## Your assignment
Exactly as they appear, output all of the records. Skip any images.

#####

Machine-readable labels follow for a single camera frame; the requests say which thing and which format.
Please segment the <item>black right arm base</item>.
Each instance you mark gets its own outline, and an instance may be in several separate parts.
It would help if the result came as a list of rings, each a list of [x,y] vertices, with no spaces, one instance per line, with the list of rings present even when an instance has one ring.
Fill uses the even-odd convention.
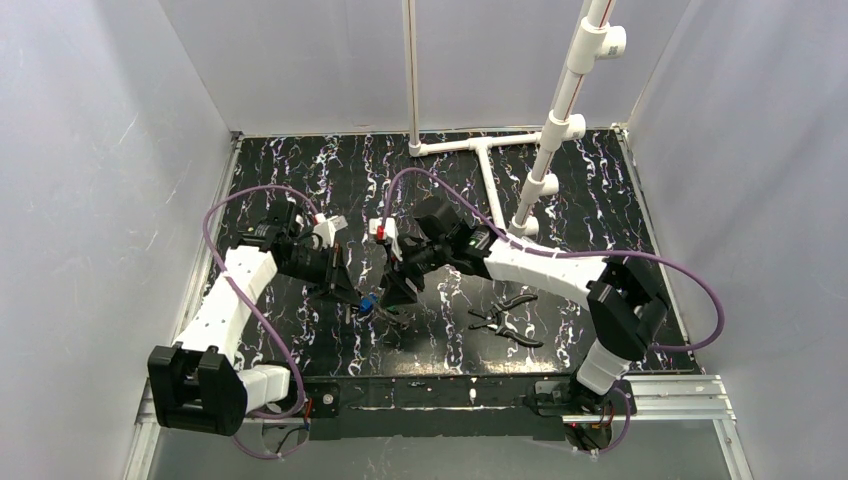
[[[623,440],[637,413],[632,386],[626,380],[615,381],[605,394],[576,379],[542,380],[528,388],[521,403],[541,417],[583,418],[565,423],[565,437],[574,450],[595,456]]]

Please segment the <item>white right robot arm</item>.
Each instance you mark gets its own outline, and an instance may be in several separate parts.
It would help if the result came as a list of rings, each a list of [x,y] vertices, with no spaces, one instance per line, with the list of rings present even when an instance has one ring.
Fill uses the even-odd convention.
[[[414,304],[425,275],[450,266],[464,275],[514,282],[577,303],[593,321],[596,338],[573,381],[579,391],[607,394],[643,359],[669,310],[661,280],[645,252],[564,252],[527,242],[484,220],[470,224],[452,205],[431,197],[416,210],[422,234],[401,234],[394,218],[372,218],[370,239],[387,262],[381,304]]]

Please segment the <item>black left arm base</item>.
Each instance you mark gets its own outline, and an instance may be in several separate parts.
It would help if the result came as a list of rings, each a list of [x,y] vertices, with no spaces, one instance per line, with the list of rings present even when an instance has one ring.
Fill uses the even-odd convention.
[[[305,400],[302,408],[293,415],[294,418],[325,419],[339,415],[341,407],[341,385],[328,380],[309,380],[304,383]],[[292,385],[289,393],[282,399],[273,401],[259,409],[259,412],[279,416],[296,404],[297,390]]]

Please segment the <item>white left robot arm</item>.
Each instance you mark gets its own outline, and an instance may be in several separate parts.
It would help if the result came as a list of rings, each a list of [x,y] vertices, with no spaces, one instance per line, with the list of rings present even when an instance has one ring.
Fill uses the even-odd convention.
[[[258,224],[238,233],[193,319],[172,345],[149,355],[161,426],[232,436],[247,414],[288,396],[287,364],[234,368],[250,307],[276,275],[308,283],[314,299],[359,305],[336,239],[346,226],[341,215],[312,215],[293,201],[277,200]]]

#####

## Exercise answer
Machine-readable labels follow for a single camera frame; the requests say which thing and which format.
Please segment the <item>black right arm base</item>.
Each instance you mark gets its own outline, and an instance may be in several separate parts.
It would help if the result came as a list of rings, each a list of [x,y] vertices, with no spaces, one instance per line, with the list of rings present even when an instance has one ring.
Fill uses the even-odd convention.
[[[623,440],[637,413],[632,386],[626,380],[615,381],[605,394],[576,379],[542,380],[528,388],[521,403],[541,417],[583,418],[565,423],[565,437],[574,450],[595,456]]]

Please segment the <item>white right robot arm</item>.
Each instance you mark gets its own outline, and an instance may be in several separate parts.
It would help if the result came as a list of rings, each a list of [x,y] vertices, with no spaces, one instance per line, with the list of rings present even when an instance has one ring.
Fill uses the even-odd convention.
[[[414,304],[425,275],[450,266],[464,275],[514,282],[577,303],[593,321],[596,338],[573,381],[579,391],[607,394],[643,359],[669,310],[661,280],[645,252],[564,252],[527,242],[484,220],[470,224],[452,205],[431,197],[416,210],[422,234],[401,234],[394,218],[372,218],[370,239],[387,262],[381,304]]]

Please segment the <item>black left arm base</item>.
Each instance you mark gets its own outline, and an instance may be in several separate parts.
It would help if the result came as a list of rings, each a list of [x,y] vertices, with no spaces, one instance per line, with the list of rings present even when an instance has one ring.
Fill uses the even-odd convention.
[[[305,400],[302,408],[293,415],[294,418],[325,419],[339,415],[341,407],[341,385],[328,380],[309,380],[304,383]],[[292,385],[289,393],[282,399],[273,401],[259,409],[259,412],[279,416],[296,404],[297,390]]]

Please segment the <item>white left robot arm</item>.
Each instance you mark gets its own outline, and an instance may be in several separate parts.
It would help if the result came as a list of rings, each a list of [x,y] vertices, with no spaces, one instance per line, with the list of rings present even when an instance has one ring.
Fill uses the even-odd convention.
[[[258,224],[238,233],[193,319],[172,345],[149,355],[161,426],[232,436],[247,414],[288,396],[287,364],[234,368],[250,307],[276,275],[308,283],[314,299],[359,305],[336,239],[346,226],[341,215],[312,215],[293,201],[277,200]]]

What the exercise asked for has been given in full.